Aponta ainda a necessidade de se criar alíquota máxima de IRPF acima da atual de 27,5%, "melhorando a distribuição do ônus tributário sobre a população". Segundo o texto, o nível máximo do tributo sobre a renda do brasileiro está bem abaixo da média dos países da OCDE, de 41,6%, e mesmo da média mundial, de 31,6%.

O material defende que se definam diretrizes, metas e prazos para todo e qualquer subsídio governamental. "De 2003 a 2017, foram gastos ou renunciados cerca de R$ 4 trilhões. Apesar da importância, em termos de dispêndio, não há monitoramento e nem coordenação dessa política. Cerca de 85% dos programas tem vigência indeterminada, sendo que nenhum contém metas e objetivos específicos", diz o texto.

O material acrescenta que esse gasto fiscal não está sujeito ao teto de gastos. "Há grande concentração em programas, cujos benefícios gerados não são claros para a sociedade", avalia o documento.

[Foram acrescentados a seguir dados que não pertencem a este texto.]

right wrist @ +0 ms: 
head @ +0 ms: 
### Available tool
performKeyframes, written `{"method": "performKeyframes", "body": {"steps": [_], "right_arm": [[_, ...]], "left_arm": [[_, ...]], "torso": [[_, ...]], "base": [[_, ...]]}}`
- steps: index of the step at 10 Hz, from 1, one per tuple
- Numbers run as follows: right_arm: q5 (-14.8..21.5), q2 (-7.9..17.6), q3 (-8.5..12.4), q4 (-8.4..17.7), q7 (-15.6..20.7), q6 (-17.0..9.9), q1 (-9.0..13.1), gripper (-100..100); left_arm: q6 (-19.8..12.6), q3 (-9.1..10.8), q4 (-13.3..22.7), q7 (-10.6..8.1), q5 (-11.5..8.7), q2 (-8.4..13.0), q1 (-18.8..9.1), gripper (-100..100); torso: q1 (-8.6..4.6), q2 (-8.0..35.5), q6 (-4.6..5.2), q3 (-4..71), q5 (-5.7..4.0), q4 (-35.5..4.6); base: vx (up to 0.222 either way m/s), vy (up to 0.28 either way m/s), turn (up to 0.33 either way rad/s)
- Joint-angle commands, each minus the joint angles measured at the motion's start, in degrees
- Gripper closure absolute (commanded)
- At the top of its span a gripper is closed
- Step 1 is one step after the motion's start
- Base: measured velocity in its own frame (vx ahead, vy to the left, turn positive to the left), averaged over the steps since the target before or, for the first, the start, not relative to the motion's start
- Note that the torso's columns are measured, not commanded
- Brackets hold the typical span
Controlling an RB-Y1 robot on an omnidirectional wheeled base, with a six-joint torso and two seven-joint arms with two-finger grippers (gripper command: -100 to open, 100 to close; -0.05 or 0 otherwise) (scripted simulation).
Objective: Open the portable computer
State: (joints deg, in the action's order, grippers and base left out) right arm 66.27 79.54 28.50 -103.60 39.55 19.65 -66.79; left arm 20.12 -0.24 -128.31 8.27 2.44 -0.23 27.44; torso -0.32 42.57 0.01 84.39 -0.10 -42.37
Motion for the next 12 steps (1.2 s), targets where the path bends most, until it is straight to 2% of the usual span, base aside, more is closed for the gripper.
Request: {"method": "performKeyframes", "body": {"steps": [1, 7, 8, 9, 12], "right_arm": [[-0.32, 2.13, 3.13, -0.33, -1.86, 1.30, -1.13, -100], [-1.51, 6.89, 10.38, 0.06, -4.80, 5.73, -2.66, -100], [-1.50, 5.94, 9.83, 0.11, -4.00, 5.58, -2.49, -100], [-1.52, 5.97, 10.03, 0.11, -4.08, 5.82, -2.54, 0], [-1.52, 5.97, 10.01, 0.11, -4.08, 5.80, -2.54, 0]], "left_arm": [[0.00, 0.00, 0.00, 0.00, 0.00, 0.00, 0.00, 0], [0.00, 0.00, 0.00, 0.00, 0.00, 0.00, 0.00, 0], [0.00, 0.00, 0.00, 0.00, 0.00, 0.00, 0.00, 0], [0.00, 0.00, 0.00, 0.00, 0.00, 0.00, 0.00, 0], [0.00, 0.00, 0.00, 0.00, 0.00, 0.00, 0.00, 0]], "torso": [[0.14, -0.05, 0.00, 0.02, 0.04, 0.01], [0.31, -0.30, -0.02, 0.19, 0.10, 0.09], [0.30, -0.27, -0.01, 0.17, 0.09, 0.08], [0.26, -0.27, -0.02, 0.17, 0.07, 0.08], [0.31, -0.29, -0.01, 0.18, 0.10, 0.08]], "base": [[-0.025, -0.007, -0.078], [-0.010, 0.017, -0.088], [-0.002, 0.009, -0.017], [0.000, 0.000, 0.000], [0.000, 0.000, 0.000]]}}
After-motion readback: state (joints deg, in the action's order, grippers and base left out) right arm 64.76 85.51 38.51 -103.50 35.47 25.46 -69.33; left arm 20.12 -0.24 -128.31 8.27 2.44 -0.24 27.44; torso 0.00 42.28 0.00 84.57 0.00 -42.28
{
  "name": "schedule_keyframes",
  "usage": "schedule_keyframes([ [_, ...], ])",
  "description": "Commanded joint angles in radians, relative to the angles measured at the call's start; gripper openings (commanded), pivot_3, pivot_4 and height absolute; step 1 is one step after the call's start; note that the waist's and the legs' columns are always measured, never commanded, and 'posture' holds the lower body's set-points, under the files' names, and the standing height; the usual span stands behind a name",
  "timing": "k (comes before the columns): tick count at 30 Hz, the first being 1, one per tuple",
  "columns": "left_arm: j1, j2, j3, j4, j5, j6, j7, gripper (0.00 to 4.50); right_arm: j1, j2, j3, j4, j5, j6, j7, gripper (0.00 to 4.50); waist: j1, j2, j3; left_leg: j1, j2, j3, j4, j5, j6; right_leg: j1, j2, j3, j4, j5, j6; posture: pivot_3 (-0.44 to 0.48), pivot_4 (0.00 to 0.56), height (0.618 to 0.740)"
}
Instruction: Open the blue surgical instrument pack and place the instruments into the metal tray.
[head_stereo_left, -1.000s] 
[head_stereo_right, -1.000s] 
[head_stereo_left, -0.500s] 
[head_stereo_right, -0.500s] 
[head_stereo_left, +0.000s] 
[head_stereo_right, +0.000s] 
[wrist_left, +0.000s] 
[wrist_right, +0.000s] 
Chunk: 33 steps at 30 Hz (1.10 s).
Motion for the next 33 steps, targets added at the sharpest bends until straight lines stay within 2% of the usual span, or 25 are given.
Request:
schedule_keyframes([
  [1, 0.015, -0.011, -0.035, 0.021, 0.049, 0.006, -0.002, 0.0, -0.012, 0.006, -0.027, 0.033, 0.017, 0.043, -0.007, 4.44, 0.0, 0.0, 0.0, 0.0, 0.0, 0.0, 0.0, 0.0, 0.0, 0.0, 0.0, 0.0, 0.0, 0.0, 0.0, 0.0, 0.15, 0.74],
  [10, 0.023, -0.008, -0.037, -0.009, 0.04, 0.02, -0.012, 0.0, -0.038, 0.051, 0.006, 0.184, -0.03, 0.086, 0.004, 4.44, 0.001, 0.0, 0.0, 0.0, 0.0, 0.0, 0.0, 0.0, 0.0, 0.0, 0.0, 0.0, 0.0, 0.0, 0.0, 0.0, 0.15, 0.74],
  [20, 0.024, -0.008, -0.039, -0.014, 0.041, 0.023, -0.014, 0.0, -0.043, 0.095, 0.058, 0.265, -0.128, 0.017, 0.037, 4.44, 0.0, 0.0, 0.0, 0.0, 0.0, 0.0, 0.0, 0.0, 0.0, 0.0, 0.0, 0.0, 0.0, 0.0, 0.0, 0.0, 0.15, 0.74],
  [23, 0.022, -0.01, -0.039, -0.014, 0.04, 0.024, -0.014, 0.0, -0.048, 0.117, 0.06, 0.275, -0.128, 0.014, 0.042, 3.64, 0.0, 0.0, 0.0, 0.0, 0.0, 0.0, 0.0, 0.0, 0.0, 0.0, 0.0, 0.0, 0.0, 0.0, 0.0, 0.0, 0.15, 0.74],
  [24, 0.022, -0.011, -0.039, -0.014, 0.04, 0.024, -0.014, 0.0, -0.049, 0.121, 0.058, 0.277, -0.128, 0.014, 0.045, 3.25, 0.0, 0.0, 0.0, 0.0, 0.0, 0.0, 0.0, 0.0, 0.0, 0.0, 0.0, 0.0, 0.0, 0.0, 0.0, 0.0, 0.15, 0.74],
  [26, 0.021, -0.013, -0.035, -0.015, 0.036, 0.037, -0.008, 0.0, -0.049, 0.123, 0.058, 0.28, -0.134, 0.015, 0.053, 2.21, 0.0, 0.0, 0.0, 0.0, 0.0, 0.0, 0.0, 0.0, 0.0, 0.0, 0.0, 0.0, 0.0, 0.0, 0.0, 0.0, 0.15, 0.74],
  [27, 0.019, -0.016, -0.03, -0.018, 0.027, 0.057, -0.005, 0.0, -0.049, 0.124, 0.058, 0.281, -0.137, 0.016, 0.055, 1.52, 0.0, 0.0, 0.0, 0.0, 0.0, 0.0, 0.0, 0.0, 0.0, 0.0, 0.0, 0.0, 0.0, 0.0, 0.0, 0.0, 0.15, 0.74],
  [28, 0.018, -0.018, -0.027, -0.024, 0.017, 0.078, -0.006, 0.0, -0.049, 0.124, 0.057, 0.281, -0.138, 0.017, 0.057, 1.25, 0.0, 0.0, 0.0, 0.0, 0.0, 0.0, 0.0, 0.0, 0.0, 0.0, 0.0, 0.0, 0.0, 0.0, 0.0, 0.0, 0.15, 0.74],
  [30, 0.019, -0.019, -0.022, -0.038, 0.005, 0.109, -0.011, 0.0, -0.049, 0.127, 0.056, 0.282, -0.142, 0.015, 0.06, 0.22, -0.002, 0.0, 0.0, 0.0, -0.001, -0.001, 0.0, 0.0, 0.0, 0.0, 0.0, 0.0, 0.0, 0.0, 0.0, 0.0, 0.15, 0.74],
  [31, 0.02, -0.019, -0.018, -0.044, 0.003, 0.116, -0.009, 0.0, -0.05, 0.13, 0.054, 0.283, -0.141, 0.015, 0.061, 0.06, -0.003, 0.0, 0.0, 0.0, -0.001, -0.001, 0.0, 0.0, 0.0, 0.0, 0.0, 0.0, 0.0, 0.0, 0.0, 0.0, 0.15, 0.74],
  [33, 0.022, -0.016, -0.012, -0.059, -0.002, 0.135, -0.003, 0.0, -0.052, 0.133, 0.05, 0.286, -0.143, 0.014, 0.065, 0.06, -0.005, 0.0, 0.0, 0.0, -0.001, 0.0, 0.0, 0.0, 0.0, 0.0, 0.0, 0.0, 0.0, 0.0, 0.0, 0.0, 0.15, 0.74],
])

Outra sugestão é a sempre presente reforma previdenciária. O documento defende que se "uniformize os critérios de elegibilidade e valor do benefício entre servidores públicos (civis e militares) e trabalhadores da iniciativa privada e que, ao mesmo tempo, responda ao envelhecimento populacional" diz o texto.

O estudo reconhece que parte do aumento do déficit recente se deve a fatores conjunturais, que derrubaram a arrecadação, embora o movimento de deterioração das contas também se deva a fatores estruturais. "Soma-se a isso o elevado déficit per capita dos regimes próprios da União e de Estados, enquanto regimes recentes como o de municípios ainda apresentam superávit", diz, considerando ainda a necessidade de se considerar os custos de transição e possíveis impactos sociais na definição do novo modelo. Também defende que se estabeleça contribuição previdenciária para os servidores militares similar aos civis.

Os funcionários do Tesouro também defendem a eliminação de privilégios de poderes e carreiras do setor público. "As despesas de pessoal da União em proporção do PIB se encontram em patamar inferior ao apresentado no início dos anos 2000. Assim, analisando de forma agregada, as despesas de pessoal não representam um problema fiscal. Contudo, a evolução do agregado da despesa esconde significativas distorções entre carreiras e poderes".

O material também sugere "revisar a estrutura remuneratória de todo o serviço público a partir da avaliação compreensiva da remuneração de todas as carreiras", reduzir números de cargos e carreiras e explicitar na lei quais parcelas remuneratórias estão ou não sujeitas ao teto salarial.

Os funcionários do Tesouro querem ainda que se desenvolvam "regras fiscais que induzam a redução do endividamento público", que hoje é muito alto no Brasil. "A adoção de arcabouço fiscal que oriente meta de resultado primário para a redução do endividamento e que estabeleça limite para o crescimento da despesa é essencial", afirma o texto. "Conscientizar a sociedade dos números que envolvem a dívida pública federal. Diversos atores políticos falseiam a realidade ao tratar o endividamento público e seu financiamento como uma decisão política em benefício de 'banqueiros', que lucram ao financiar o Estado brasileiro".